__How to complete this task__. Find the word "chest" below. Copy each line that has it.
+++
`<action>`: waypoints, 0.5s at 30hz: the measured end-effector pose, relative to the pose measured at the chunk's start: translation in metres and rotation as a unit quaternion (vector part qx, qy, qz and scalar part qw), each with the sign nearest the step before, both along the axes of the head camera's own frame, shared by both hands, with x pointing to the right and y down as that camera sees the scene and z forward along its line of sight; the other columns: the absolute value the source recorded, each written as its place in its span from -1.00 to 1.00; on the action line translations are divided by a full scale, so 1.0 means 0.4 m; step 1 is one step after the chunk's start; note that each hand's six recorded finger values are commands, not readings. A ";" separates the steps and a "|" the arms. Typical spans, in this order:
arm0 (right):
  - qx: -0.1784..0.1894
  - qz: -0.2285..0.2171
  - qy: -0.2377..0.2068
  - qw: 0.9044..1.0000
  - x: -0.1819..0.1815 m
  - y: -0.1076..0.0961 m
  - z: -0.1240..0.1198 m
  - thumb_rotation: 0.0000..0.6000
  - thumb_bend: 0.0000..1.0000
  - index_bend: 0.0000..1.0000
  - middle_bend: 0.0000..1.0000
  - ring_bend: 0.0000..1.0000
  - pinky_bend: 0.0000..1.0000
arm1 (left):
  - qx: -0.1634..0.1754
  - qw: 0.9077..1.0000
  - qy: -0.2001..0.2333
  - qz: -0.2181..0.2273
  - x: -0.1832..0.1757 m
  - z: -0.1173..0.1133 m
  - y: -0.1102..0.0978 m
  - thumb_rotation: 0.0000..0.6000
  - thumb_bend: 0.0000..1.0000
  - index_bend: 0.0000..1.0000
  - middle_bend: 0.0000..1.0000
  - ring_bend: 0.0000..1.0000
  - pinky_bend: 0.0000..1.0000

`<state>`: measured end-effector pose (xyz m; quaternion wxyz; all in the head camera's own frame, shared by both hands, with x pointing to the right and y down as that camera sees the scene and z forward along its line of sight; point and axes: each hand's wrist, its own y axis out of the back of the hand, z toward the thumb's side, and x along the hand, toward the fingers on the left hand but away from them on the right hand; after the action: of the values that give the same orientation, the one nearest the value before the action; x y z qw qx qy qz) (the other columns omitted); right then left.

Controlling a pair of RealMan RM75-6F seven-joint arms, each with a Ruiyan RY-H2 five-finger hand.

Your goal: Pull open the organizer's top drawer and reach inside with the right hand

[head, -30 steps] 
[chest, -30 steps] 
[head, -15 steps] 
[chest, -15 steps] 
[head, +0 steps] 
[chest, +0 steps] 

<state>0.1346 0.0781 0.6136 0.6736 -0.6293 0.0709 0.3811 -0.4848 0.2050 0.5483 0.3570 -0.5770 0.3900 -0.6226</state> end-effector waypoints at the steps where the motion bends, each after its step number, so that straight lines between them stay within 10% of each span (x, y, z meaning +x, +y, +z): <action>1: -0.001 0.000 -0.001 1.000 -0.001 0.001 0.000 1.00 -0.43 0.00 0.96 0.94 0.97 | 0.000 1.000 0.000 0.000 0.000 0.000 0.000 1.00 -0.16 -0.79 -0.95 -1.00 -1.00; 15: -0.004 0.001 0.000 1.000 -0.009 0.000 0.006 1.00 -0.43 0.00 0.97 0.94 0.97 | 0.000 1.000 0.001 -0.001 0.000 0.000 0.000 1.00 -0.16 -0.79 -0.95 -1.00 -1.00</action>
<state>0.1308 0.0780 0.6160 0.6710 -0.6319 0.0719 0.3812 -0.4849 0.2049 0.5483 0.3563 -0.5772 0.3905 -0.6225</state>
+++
__Problem solution__.
[chest, -30 steps] 
[chest, -15 steps] 
[chest, +0 steps] 

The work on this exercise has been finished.